Des techniciens qualifiés fournissent et installent des alimentations et AES conformes aux normes en vigueur, qu'il s'agisse d'une centrale intrusion, d'un système de vidéosurveillance ou d'une détection incendie en établissement recevant du public. Un contrat de maintenance intègre les tests mensuels et vérifications semestrielles recommandés, avec report de défaut vers notre centre de télésurveillance si besoin.

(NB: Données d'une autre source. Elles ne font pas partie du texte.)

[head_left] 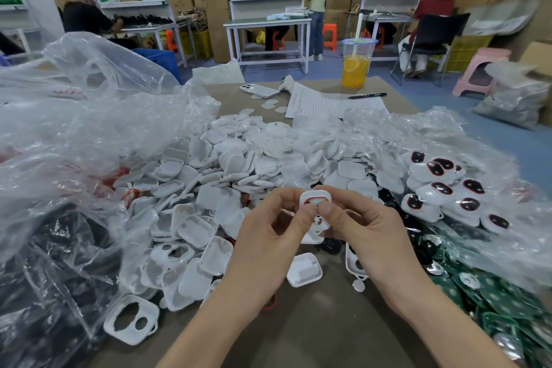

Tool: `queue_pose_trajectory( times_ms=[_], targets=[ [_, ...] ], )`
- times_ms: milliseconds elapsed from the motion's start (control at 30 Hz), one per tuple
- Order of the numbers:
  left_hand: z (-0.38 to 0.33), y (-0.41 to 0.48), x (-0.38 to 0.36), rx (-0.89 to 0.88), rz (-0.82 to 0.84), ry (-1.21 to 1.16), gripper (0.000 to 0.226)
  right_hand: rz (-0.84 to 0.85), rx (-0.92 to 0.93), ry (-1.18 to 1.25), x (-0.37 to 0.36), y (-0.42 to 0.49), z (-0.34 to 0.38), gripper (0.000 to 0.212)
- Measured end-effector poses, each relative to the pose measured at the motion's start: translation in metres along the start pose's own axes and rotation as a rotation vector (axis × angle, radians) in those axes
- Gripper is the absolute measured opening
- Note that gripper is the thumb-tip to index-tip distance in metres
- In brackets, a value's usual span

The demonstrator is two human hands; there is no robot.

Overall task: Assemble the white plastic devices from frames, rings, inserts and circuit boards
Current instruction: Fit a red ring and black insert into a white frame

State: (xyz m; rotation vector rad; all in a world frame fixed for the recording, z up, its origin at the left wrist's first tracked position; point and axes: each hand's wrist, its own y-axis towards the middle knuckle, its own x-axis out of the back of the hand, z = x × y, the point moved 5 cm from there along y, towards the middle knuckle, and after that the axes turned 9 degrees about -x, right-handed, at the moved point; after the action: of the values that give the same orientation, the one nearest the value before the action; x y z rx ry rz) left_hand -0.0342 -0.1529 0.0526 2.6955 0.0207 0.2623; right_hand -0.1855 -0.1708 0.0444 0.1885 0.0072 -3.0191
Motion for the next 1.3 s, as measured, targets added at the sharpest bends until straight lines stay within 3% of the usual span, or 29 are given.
queue_pose_trajectory(
  times_ms=[133,400,767,900,1100,1300],
  targets=[
    [0.0005,-0.0008,0.0001,0.001,-0.009,-0.003,0.007,0.014,-0.006,-0.015,-0.0016,-0.0021,0.0028,0.028],
    [0.0010,-0.0010,-0.0003,-0.029,-0.040,0.008,0.031,0.024,0.003,-0.102,-0.0044,-0.0039,0.0032,0.021],
    [0.0003,-0.0003,0.0015,-0.018,-0.055,0.026,0.017,0.035,0.040,-0.087,-0.0050,-0.0034,0.0039,0.019],
    [0.0005,-0.0011,0.0009,-0.027,-0.059,0.017,0.013,-0.023,0.065,-0.060,-0.0032,-0.0033,0.0021,0.026],
    [0.0041,-0.0021,-0.0056,-0.046,-0.007,0.075,0.001,-0.089,0.103,-0.087,0.0017,-0.0036,0.0026,0.018],
    [0.0066,-0.0034,-0.0060,-0.098,-0.029,0.144,0.012,-0.138,0.151,-0.154,0.0003,-0.0037,0.0049,0.029]
  ],
)
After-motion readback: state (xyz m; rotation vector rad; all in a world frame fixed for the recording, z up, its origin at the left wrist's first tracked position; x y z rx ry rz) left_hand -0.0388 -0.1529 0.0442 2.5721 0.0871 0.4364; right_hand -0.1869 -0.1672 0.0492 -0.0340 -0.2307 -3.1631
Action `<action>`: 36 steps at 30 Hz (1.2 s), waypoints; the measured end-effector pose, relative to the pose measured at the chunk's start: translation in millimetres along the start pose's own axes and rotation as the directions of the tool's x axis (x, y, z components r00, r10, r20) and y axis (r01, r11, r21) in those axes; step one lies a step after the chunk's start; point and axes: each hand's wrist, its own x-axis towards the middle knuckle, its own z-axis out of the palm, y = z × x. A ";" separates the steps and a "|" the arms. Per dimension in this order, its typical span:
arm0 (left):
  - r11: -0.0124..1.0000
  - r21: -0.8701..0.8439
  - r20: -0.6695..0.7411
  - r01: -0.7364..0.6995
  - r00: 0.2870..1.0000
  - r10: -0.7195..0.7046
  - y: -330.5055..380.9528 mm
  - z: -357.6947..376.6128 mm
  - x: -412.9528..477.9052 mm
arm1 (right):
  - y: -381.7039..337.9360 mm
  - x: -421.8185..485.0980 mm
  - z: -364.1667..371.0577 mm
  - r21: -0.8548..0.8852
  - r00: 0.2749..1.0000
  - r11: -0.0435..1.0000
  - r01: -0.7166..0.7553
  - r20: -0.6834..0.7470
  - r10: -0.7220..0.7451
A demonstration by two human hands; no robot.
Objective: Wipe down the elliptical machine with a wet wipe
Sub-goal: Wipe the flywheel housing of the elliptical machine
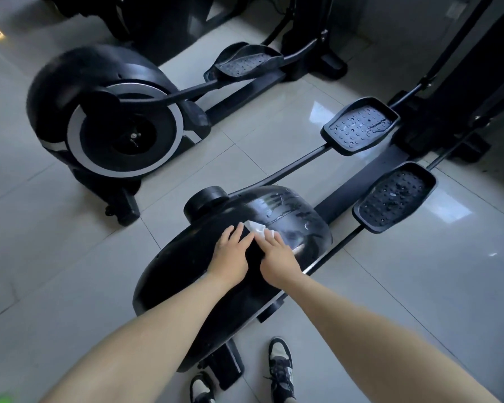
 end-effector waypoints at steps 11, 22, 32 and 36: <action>0.994 -0.068 -0.070 -0.084 0.994 0.080 -23.1 -7.5 8.7 | 25.1 37.2 -13.0 -0.032 0.990 0.990 -0.139 -0.033 0.138; 0.998 0.009 -0.042 0.067 0.997 -0.067 -56.9 -26.3 32.0 | 19.4 95.0 -15.9 -0.043 0.982 0.981 -0.188 -0.019 0.187; 0.997 0.012 -0.058 0.074 0.996 -0.073 -62.0 -36.3 38.1 | -19.5 93.7 -4.5 -0.097 0.991 0.987 0.131 0.000 -0.132; 0.997 -0.008 -0.058 0.081 0.995 -0.081 -64.1 -37.8 39.4 | -3.2 122.0 -16.1 -0.083 0.995 0.992 -0.095 -0.006 0.095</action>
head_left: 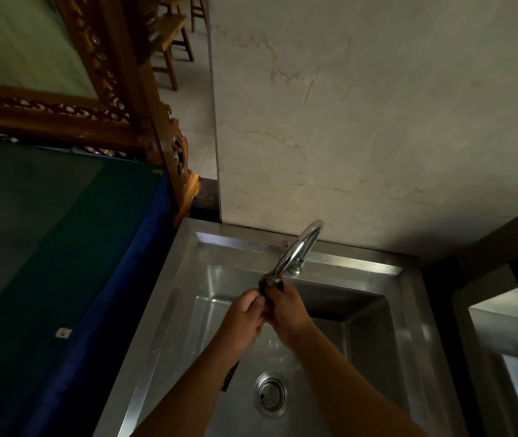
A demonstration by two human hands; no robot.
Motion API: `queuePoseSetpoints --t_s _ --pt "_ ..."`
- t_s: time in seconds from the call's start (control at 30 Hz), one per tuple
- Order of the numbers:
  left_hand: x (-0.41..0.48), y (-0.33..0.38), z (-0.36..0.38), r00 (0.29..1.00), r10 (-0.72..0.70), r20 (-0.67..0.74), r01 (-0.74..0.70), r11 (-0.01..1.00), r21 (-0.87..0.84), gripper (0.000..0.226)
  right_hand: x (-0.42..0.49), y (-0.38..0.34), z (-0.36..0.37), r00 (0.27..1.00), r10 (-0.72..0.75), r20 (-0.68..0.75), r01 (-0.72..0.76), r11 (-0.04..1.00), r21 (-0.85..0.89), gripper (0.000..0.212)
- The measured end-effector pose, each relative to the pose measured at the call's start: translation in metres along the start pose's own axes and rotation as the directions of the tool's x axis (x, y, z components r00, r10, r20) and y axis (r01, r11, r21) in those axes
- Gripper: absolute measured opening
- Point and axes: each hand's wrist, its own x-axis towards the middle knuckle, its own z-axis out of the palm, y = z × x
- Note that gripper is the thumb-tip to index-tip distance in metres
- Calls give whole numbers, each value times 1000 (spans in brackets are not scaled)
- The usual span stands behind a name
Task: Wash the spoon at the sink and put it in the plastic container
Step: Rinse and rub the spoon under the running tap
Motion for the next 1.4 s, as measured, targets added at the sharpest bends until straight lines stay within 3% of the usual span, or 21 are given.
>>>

Pour un commerce, un entrepôt ou un site industriel, demandez un audit et devis pour votre installation d'alarme et sécurisez la continuité de votre système avant la prochaine coupure secteur.
Où trouver les textes et documents techniques de référence ?
Avant tout achat ou mise en service, ces sources permettent de vérifier les exigences applicables à votre installation :
- Le texte réglementaire sur la sécurité incendie, qui fixe les seuils d'autonomie pour les SSI.
- La synthèse normative sur la sécurité incendie, utile pour distinguer AES et alimentation secourue classique.
- Notre guide sur l'alarme intrusion professionnelle, pour situer l'alimentation secourue dans l'ensemble d'une installation.
Sources
Questions fréquentes
Qu'est-ce qu'une alimentation secourue ?
C'est un dispositif qui prend le relais d'une centrale d'alarme ou d'un système de sécurité en cas de coupure secteur, grâce à une batterie rechargée en continu, sans interruption de fonctionnement.
Qu'est-ce qu'une alimentation électrique de sécurité (AES) ?
L'AES est une alimentation secourue soumise à des prescriptions normatives strictes (NF S 61-940, EN 54-4), réservée aux systèmes de sécurité incendie et devant garantir une autonomie de 12 heures en veille plus 1 heure en alarme.
Pourquoi l'alarme se déclenche-t-elle en cas de coupure de courant ?
Le déclenchement survient souvent parce que la batterie de secours est en fin de vie ou mal configurée : elle ne supporte plus la charge et provoque une chute de tension interprétée comme un défaut.
Qu'est-ce qu'une alimentation secourue par batterie ?
C'est une alimentation équipée d'une batterie, généralement au plomb AGM ou au lithium, qui bascule automatiquement dès la coupure du secteur et doit être remplacée préventivement tous les 3 à 5 ans pour rester fiable.